La difesa non si è fatta attendere e l’ex Ministro ha risposto denunciando le modalità aggressive e preconcette di attacchi che sono, a suo avviso, figli di una cultura sessista e maschio-dominante, come a dire che le donne parlano un’altra lingua. Ora, se è vero che l’attacco Cinque Stelle nel contesto di una relazione cosi importante può esser stato fuori luogo - il che è in linea con la modalità piazzaiola dei grillini - ben buffo è che la Carfagna respinga al mittente il dileggio parlando di preconcetti.

Non è un preconcetto, ma un fatto, che la Mara nazionale facesse la valletta in bikini, abbia fatto calendari svestita utilizzando il suo corpo per conquistare notorietà e incamerando a dovere tutti i canoni che vogliono le donne in una posizione estetico-sessista a servizio del piacere dei maschi. L’evoluzione politica dell’ex velina che ne è seguita, inoltre, e che l’ha vista arrivare a tutta velocità da deputata a ministro, non è stata proprio quella tradizionale di chi ha mangiato pane e politica nei comitati, nelle piazze, sul territorio e tantomeno priva di dubbi e misteri visto che il mentore della novella Mara non era un capo di partito come un altro, ma l’uomo al centro degli scandali del sesso e delle discutibili procedure di allocazione professionale di avvenenti ragazzine. Insomma la storia dei riscatti personali e delle evoluzioni solitamente è fatta di altro. E non é un caso che, da ministro delle Pari opportunità e da esponente di rilievo del PDL, non si ricorda una sola parola di condanna della Carfagna in relazione ai riti delle "cene eleganti" del suo capo, alle sue battute da osteria e ai suoi comportamenti sessisti e volgari.

L’urgenza però di intervenire sul fenomeno che vede le donne italiane vittime, con numeri da capogiro, della violenza dei maschi, soprattutto in famiglia, esige in ogni caso un impegno istituzionale totale in cui non c’è spazio né tempo per mettere al centro la storia della Carfagna. Non soltanto perché davvero non importa un caso personale ampiamente dibattuto e forse già archiviato, ma perché diventa l’ennesimo pretesto perché le donne parlino tra di loro o contro altre donne impedendo di vedere da quale parte della società siedono i veri protagonisti di questo triste fenomeno. Grave, quindi, che la Camera fosse quasi vuota.

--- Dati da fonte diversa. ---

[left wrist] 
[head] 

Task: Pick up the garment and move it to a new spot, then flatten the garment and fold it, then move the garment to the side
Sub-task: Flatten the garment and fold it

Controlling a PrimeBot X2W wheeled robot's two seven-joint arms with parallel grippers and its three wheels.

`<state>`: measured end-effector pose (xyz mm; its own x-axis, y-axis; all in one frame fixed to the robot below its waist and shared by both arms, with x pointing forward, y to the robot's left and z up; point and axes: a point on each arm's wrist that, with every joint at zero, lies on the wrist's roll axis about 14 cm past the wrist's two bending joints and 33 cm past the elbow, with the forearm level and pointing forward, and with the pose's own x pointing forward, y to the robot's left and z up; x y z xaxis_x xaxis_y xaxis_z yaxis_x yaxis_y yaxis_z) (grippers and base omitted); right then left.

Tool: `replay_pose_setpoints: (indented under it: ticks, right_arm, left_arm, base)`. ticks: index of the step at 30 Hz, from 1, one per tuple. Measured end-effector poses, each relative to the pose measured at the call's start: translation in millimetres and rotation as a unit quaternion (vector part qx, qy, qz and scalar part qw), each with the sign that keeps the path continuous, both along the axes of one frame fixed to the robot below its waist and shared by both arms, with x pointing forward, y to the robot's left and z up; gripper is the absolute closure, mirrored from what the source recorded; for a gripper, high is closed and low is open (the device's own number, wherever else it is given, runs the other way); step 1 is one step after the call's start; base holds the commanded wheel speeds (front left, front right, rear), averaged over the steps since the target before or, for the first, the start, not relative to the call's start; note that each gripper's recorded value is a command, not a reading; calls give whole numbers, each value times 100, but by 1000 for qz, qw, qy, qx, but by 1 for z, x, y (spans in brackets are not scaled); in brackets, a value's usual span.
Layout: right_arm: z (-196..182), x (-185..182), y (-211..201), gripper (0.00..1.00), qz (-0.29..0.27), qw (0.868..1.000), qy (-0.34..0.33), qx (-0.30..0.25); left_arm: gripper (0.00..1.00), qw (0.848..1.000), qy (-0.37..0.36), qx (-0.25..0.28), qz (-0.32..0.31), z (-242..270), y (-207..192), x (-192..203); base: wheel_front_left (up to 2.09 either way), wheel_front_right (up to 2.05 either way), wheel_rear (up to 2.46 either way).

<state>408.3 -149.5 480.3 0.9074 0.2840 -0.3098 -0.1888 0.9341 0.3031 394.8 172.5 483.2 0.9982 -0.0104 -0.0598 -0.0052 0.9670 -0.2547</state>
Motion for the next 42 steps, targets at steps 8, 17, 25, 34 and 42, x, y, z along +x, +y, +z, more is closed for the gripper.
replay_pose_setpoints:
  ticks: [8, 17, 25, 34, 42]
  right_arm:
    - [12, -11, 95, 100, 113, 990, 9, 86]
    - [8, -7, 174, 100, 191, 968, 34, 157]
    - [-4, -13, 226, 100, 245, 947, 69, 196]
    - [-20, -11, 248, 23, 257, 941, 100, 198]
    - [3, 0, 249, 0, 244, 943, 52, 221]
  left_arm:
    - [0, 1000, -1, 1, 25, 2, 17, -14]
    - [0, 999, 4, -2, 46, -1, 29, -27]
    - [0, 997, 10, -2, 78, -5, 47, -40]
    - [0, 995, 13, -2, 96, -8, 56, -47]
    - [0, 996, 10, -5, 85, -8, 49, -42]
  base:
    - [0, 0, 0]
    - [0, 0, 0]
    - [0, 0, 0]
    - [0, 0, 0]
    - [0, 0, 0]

La questione, aldilà del pregevole strumento normativo della Convenzione di Instabul, deve uscire fuori dal gineceo e diventare principalmente patrimonio degli uomini. Da quelli di Stato, ai padri, ai mariti, ai figli. Sono loro i protagonisti di una società maschile che uccide per cultura più che per natura.

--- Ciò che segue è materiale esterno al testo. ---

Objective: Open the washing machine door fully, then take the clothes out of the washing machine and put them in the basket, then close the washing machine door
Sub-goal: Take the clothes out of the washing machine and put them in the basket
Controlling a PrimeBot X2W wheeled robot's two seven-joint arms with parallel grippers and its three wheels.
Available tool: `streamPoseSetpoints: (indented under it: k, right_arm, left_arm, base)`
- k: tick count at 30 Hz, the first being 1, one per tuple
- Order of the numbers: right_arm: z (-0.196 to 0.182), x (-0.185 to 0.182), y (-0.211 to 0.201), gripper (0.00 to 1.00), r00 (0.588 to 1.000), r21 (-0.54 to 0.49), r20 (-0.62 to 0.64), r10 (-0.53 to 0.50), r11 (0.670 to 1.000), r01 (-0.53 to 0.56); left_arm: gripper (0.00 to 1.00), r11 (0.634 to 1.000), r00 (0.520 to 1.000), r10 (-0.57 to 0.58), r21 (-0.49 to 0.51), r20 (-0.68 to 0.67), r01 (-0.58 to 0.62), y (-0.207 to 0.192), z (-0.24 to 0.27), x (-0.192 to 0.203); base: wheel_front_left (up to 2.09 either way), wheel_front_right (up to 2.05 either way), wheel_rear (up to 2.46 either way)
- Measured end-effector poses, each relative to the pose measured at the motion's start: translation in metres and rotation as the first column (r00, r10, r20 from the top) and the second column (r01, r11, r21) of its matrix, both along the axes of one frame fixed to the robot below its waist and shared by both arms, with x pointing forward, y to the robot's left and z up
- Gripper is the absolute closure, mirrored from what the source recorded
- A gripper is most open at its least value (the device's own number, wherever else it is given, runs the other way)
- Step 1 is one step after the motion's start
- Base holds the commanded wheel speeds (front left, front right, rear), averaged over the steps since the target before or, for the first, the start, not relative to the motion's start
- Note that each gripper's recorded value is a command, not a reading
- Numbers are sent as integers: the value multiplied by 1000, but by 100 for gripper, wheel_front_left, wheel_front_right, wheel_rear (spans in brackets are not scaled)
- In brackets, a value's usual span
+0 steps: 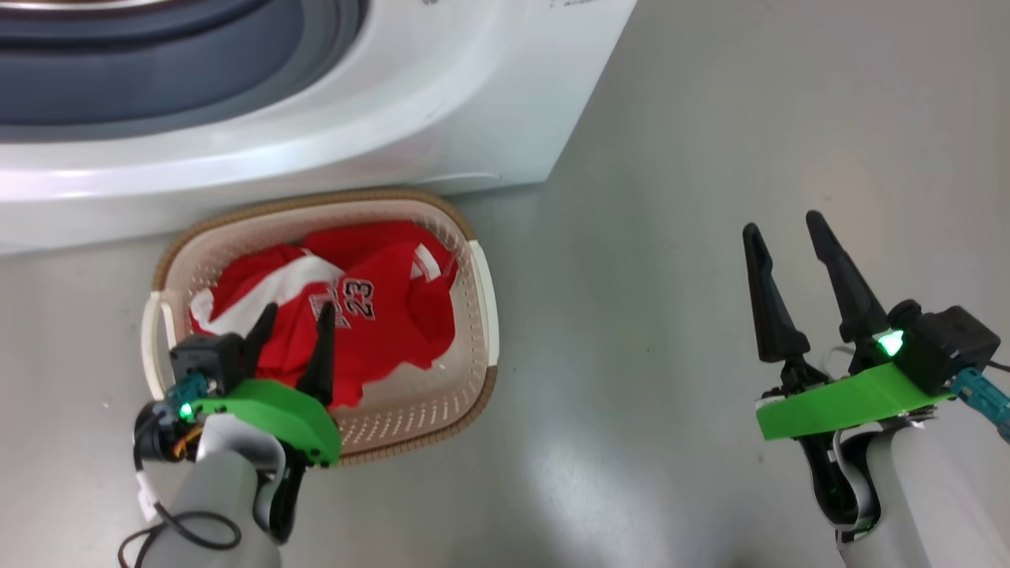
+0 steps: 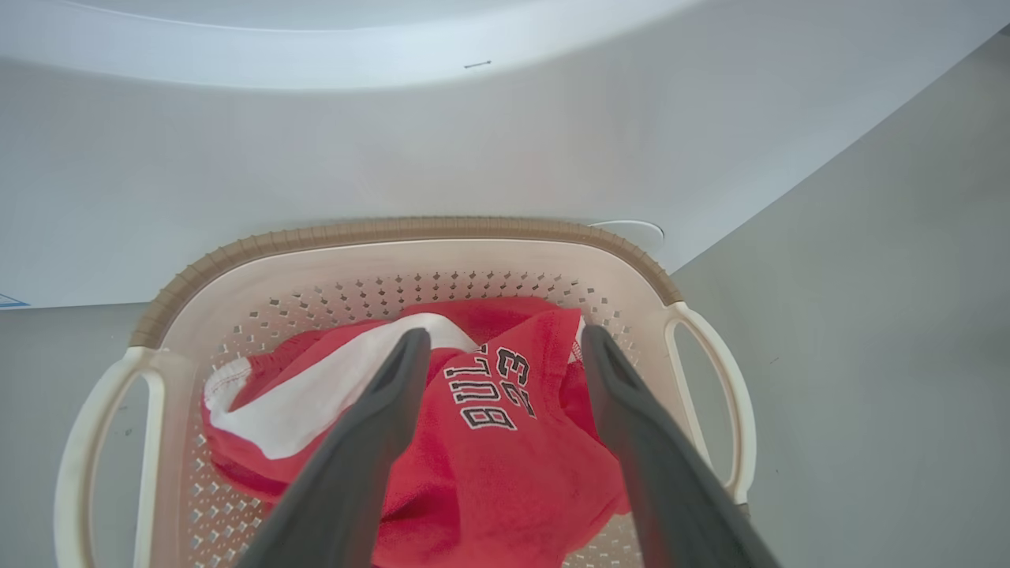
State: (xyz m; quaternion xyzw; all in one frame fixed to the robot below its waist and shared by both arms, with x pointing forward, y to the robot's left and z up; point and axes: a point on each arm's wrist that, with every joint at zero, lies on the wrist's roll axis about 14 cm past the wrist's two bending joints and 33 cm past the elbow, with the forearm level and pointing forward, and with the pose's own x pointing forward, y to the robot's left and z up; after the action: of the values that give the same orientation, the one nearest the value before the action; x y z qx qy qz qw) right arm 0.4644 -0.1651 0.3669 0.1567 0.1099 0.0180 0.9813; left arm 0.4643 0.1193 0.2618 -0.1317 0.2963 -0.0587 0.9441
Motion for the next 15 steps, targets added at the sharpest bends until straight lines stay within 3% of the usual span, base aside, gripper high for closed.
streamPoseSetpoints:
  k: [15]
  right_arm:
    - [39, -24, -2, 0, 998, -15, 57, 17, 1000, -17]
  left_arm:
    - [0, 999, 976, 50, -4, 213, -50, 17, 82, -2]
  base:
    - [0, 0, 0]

Vorremmo fosse dedicata a loro la nuova pubblicità progresso. Non una, come quella lanciata dalla Carfagna contro l’omofobia, in cui non importava il sesso (discutibile peraltro), ma una nuova in cui il sesso e la differenza biologica siano rimessi al centro e compresi nell’assoluta disparità che non è diseguaglianza. A questo dovrebbe tendere l’evoluzione culturale di una società legata ancora ad arcaismi d’ignoranza e a parametri di forza. Intanto riconoscersi per quello che si è.

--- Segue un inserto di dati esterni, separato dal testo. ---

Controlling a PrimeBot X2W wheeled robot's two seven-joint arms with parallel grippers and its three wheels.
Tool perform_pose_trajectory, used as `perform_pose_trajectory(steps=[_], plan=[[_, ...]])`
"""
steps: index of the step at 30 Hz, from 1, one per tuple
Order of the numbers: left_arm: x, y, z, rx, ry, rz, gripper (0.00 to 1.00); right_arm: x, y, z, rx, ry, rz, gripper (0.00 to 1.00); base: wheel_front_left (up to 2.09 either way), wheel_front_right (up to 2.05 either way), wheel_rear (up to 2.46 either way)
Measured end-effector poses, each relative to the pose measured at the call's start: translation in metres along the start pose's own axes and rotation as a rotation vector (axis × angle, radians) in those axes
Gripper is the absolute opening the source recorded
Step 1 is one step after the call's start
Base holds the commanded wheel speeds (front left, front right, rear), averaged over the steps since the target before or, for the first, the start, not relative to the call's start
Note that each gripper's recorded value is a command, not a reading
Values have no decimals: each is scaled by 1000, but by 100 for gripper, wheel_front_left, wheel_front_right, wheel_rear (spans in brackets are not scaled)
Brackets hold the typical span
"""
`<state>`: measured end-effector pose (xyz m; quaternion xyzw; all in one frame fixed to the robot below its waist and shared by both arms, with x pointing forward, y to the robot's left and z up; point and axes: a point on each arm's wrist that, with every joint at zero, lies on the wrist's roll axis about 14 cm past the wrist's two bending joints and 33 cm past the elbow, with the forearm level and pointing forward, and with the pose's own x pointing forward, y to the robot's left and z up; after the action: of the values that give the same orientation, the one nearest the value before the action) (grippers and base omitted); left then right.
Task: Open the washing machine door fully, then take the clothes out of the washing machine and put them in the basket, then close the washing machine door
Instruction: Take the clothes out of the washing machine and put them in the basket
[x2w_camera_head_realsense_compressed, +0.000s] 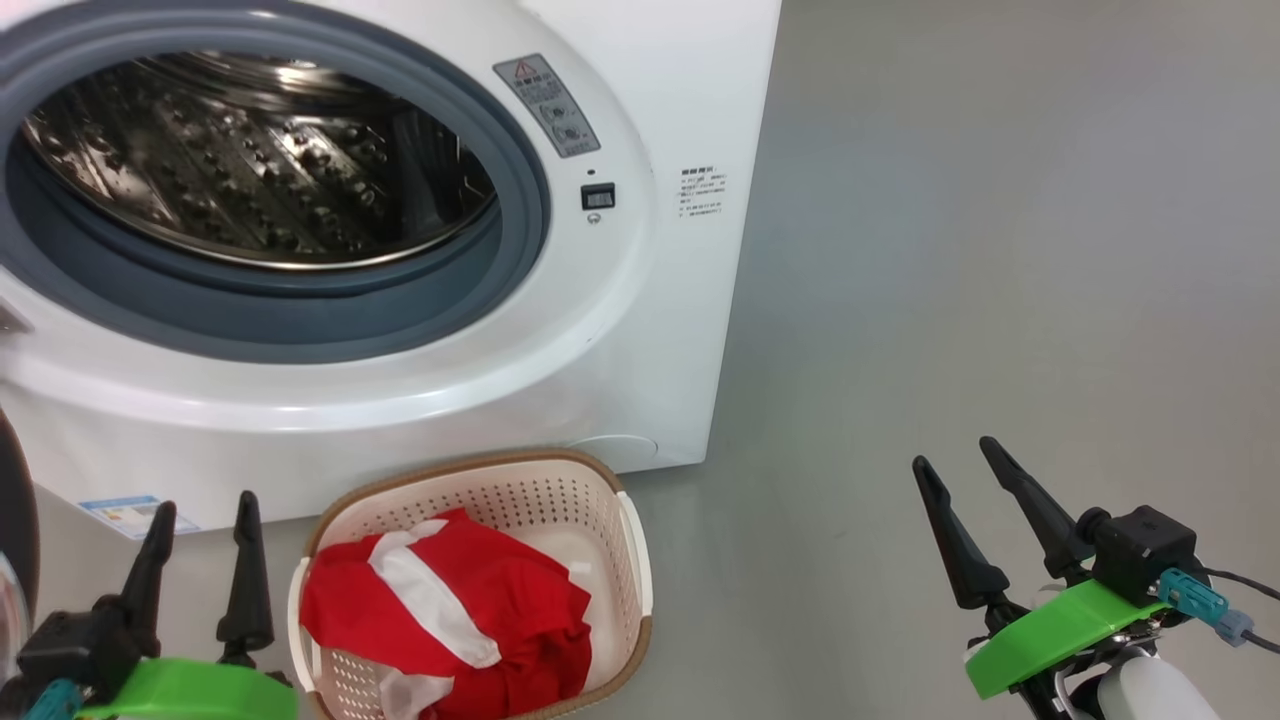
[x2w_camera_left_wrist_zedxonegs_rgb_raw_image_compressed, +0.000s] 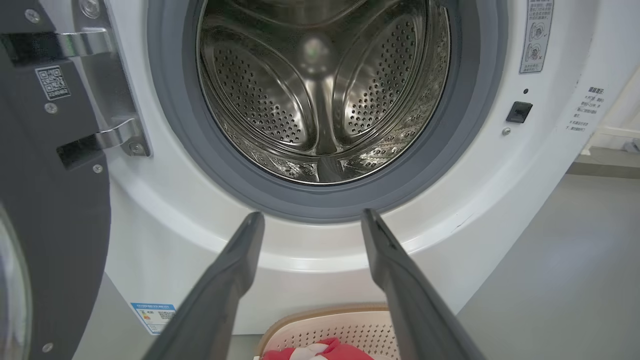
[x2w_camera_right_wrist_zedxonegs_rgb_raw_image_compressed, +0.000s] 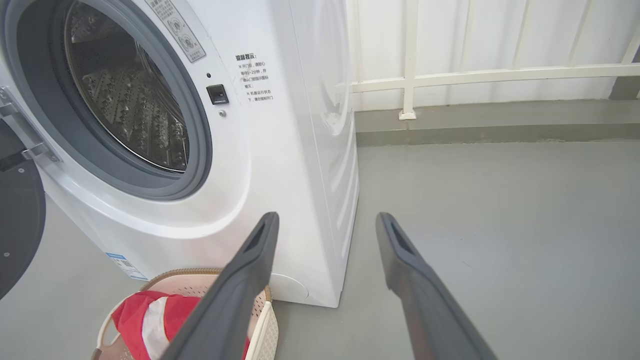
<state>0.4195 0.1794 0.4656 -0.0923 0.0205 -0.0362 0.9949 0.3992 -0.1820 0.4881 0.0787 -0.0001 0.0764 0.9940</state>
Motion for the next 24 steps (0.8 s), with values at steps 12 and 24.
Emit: perform_pose_trajectory(steps=[12,24], plan=[[-25,-3,29,30,-92,1,100,-20,-10,9,0,-22,-39,100,0,0,0],[-54,3,38,39,-120,33,100,-46,-22,10,0,-27,-88,100,0,0,0]])
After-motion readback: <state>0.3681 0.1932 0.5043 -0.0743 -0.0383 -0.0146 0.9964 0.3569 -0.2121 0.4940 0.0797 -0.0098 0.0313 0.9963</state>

La legge e la mano dura delle forze dell’ordine (fronte su cui gravano altrettanti gravi lacune) dovranno poi diventare lo strumento indispensabile e parallelo per arginare la mattanza. La cronaca ci racconta di pene scontate, di centri anti-violenza senza fondi, di un 60% delle donne uccise tra coloro che denunciano perché non protette abbastanza.

L’emergenza che vivono le donne italiane ha bisogno di teste all’altezza e di esempi, di paradigmi. Sarà questo a fare la differenza, quella che tornerà a rappresentare un valore e un modello di pensiero per mano, questo certamente, non di dilettanti esperte di genere a seconda dei casi.